Arrays, Slices, and Strings

Arrays and strings are the data structures that break the most programs. In C, they are raw memory with no guardrails. In Rust, they carry their length and check bounds. This chapter covers both approaches and shows why buffer overflows keep making headlines.

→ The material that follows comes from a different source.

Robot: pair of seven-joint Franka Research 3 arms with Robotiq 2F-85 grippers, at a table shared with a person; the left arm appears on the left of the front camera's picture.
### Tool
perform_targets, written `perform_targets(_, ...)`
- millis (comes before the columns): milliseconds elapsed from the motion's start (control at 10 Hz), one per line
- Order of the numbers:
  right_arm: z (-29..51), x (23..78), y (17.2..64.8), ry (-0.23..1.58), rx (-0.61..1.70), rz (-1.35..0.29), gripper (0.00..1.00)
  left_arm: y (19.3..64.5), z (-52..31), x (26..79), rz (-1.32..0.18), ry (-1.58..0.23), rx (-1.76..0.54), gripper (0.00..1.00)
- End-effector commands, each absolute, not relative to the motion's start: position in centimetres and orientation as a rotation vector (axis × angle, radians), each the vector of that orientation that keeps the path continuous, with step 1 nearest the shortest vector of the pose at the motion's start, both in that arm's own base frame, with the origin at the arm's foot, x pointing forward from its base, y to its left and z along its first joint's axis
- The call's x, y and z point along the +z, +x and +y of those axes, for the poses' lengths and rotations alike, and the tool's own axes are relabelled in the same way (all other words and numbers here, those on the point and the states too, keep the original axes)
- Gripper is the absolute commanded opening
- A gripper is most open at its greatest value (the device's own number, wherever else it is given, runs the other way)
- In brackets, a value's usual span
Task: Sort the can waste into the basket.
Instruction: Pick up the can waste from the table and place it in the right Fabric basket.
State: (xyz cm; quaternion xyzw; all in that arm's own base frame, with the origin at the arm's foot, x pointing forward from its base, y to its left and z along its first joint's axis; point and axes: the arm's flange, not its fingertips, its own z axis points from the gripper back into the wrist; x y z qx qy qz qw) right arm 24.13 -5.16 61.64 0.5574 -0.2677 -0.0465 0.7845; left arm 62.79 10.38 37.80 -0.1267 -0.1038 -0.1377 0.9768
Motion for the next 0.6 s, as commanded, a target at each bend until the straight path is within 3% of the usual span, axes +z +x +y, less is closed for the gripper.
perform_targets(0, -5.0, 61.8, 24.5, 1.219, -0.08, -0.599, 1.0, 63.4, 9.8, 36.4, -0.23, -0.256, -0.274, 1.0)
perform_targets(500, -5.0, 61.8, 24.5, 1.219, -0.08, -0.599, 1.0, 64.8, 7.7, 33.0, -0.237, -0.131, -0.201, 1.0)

C Arrays: Fixed Size on the Stack

A C array is a contiguous block of elements. The size must be a compile-time constant (in standard C89/C99 with some caveats).

/* c_array.c */
#include <stdio.h>

int main(void)
{
    int arr[5] = {10, 20, 30, 40, 50};

    printf("sizeof(arr) = %zu bytes\n", sizeof(arr));   /* 20 */
    printf("elements    = %zu\n", sizeof(arr) / sizeof(arr[0])); /* 5 */

    for (int i = 0; i < 5; i++) {
        printf("arr[%d] = %d\n", i, arr[i]);
    }

    return 0;
}
  Stack layout:
  +----+----+----+----+----+
  | 10 | 20 | 30 | 40 | 50 |
  +----+----+----+----+----+
  arr[0]              arr[4]

  Total: 5 * sizeof(int) = 20 bytes

No length is stored anywhere. You, the programmer, must track it.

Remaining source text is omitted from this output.